Vida Ognjenovic
WAS THERE PRINCE'S DINNER?
Directed by V. Ognienovic ("Pera Dobrinovic" Stage)
premiere - 8th October 2008
VIDEO CLIPS AND PHOTOS
In the text that has already been referred to as one of the most important Serbian modern dramas, authoress Vida Ognjenovic depicts a still current (just like two decades ago, when it was created) and warning historical apocrypha. Namely, she uses the historically true and recorded event as a motive of her tragicomic story: the anecdotal intention of a group of Novi Sad based politicians to, on the 500th anniversary of the Battle of Kosovo in 1889, collect points in the political arena by means of a fair-like reconstruction of the mythical-epic narrative of the 'Prince's Dinner'. The story envelops, on the one hand, their futile search for a person who would play the mythical traitor Vuk Brankovic in this para-theatrical reconstruction, while, on the other hand, the conflict of historical truth and mythomanical manipulable fantasy about the "righteous prince" is given in the form of a discussion between the said group of demagogues and Ilarion Ruvarac, "the father" of modern Serbian historiography. Treating this historical anecdote with a subtle dose of irony, the authoress exposes the mythomanical "patriotism" as a constant element of our mentality, but also as the forthcoming, seemingly rational demagogy of the "new age" ideologist.
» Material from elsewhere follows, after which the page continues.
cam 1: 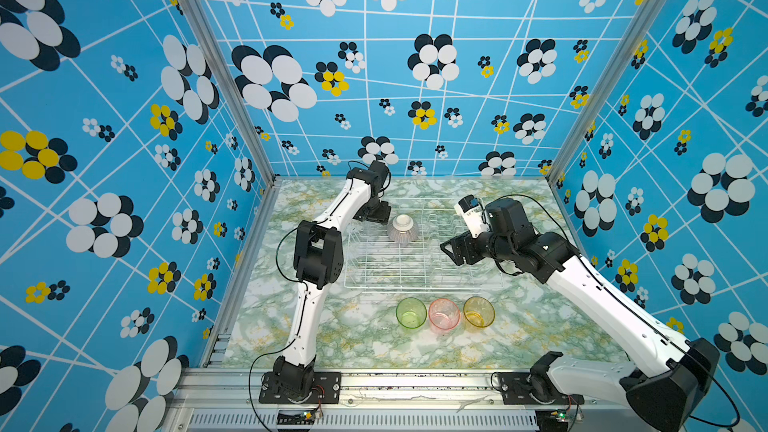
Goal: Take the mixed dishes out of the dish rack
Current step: 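Lower the left gripper onto the clear glass while right gripper rises toward the rack, then close the left gripper on the clear glass and lift it from the rack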
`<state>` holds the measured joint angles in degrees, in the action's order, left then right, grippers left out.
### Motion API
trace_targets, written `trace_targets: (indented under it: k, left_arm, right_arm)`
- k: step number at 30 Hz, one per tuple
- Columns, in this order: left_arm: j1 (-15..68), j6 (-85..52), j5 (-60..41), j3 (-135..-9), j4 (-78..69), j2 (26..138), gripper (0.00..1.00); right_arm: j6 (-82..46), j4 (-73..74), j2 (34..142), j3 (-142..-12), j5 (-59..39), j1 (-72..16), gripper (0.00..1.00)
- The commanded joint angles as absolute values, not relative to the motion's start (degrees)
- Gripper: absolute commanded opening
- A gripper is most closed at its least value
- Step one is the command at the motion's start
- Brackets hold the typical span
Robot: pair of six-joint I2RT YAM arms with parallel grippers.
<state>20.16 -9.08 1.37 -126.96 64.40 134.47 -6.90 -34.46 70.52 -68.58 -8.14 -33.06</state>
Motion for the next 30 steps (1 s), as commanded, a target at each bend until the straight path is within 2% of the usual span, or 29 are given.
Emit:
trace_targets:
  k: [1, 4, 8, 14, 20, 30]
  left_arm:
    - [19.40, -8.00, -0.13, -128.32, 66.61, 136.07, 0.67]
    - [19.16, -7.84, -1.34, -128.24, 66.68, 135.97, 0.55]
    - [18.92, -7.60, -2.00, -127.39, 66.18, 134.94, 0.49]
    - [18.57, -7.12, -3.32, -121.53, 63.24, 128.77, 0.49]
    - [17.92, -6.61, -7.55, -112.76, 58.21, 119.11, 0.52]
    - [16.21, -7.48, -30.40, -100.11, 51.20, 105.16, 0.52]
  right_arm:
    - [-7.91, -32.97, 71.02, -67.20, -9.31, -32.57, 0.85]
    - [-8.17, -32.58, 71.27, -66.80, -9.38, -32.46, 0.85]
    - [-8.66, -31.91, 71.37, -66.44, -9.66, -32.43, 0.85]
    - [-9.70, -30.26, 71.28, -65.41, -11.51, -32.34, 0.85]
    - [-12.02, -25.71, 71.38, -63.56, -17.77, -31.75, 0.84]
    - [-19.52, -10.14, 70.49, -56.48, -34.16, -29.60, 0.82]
Vida Ognjenovic, playwright, stage director. She graduated literature from the Faculty of Philology in Belgrade (1963) and directing from the Faculty of Dramatic Art (1965). She began her post graduated studies at Sorbonne in Paris, and received her Master's degree at the University of Minesota, USA (1972).
In the 1977 she was nominated Head of the National Theatre in Belgrade and after that stayed as a director in the same theatre. As a visiting professor she taught at major Universities in the USA. She is a full professor at the Academy of Art in Novi Sad.
She directed more than 100 theatre performances also TV and radio dramas. She wrote many dramas which were staged and performed throughout former Yugoslavia.
For her work she received all the significant theatre awards: Sterija Award for the best text (Was there Prince's dinner?, 1991; Yegor's Road, 2001), Sterija Award for the best directing (Yegor's Road, 2001), Sterija Award for dramatization (Root, trunk and epilogue, 1984), October Award of Belgrade and Golden Wreath of the Festival in Sarajevo for directing (Mephisto, 1984, 1985), "Joakim Vujic" Award for the text (How to make Master laugh, 1998), Award from the Budva City Theatre for dramatic work (2007) and many others.
She published six books: Poisoned Dandelion Milk, An Old Clock (short stories), A House of Dead Scents, Journey into Travel Book, Adulterers (novels), and seven books of dramas. Her prose and dramas were translated into many languages.
She also worked as the Yugoslav (later Serbia and Montenegro) ambassador to Norway.